Dobrshinsky stared at him for a few seconds then gave a small nod of the head as if this was the answer he had been expecting. ‘Then this is no longer a matter for me. I’m sorry.’ He was on the point of saying more but checked himself and turned to leave.

As Hadfield watched the hunched figure in black walk away slowly, he was reminded of the condemned who had climbed to the scaffold only a short while before. ‘And what about the child?’ he shouted. ‘My child?’

The special investigator stopped and his head dropped wearily, as if considering whether it was worth the effort to answer. But he turned slowly again: ‘Don’t come back, Doctor.’

‘What about the baby?’

‘The baby?’ Dobrshinsky shrugged. ‘How would those who died today have put it — “a sacrifice for the greater good of all”?’

A moment later the collegiate councillor was lost from view in the crowd of soldiers and souvenir-hunters. The gendarmes led Hadfield towards the prison carriage. His mind was empty but he could feel a great weight pressing on his chest. It was not until he was sliding about the bench between the gendarmes that he remembered Dobrshinsky’s ‘Don’t come back, Doctor’.

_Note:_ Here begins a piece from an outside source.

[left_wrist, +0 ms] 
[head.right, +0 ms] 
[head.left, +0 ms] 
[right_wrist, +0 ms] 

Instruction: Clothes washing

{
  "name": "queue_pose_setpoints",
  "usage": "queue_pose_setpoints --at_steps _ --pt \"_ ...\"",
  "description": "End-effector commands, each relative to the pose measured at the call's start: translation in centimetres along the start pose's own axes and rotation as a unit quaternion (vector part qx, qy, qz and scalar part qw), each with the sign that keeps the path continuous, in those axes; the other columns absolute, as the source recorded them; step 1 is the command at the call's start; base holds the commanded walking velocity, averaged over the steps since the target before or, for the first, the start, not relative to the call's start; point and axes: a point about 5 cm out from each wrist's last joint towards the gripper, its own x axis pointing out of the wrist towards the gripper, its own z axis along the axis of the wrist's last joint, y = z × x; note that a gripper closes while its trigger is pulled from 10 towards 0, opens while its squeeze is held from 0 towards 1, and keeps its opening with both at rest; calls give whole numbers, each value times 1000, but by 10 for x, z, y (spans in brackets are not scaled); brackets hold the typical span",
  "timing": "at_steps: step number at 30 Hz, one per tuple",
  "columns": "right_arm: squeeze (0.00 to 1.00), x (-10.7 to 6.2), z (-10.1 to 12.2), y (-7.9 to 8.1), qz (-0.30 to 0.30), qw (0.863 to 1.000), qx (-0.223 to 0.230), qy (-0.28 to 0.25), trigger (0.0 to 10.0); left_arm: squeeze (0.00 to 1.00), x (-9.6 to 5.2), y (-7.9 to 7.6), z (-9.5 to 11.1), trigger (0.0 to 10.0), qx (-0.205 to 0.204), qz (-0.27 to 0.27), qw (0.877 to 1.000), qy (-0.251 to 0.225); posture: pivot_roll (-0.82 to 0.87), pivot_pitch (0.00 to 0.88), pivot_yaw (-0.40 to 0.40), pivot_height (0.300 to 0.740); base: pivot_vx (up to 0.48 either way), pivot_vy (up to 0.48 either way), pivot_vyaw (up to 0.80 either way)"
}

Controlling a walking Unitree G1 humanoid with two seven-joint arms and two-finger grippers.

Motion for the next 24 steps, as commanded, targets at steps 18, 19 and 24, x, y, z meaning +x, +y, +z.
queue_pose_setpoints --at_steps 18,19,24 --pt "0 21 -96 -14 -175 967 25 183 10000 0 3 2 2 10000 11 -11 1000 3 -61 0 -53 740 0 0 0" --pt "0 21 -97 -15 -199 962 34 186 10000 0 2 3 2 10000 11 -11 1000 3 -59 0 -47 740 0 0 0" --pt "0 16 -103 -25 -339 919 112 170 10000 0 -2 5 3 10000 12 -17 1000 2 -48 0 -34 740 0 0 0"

Surely they would not send him away? He hated the loneliness, the greyness of prison, the banging doors and clatter of heavy boots, but Anna was only stairs and corridors from him. They slept on the same iron bed, their cells were lit by the same dim gaslight, the black floor, the walls the same, everything the same, and in this he had found comfort and the will to endure. There was no liberty on the outside. He would be trapped in a darker place by fear and guilt and grief.

‘I won’t go,’ he said in English.

‘What?’ The gendarme sergeant shook his head a little: ‘Speak Russian. Better still, don’t speak at all.’

And Hadfield did not speak again, even though his heart was sick.

‘Did the doctor witness the executions? Good. He leaves for Berlin tomorrow. It was in no one’s interests for this to become a diplomatic affair with the British.’ The green leather armchair groaned as Count Vyacheslav von Plehve eased his heavy frame to its edge. It was a little low, and from the other side of the desk he appeared to be resting his chin at its edge between the brass ink stand and some red files. ‘You don’t seem surprised, Anton Frankzevich,’ he said, a note of irritation in his voice.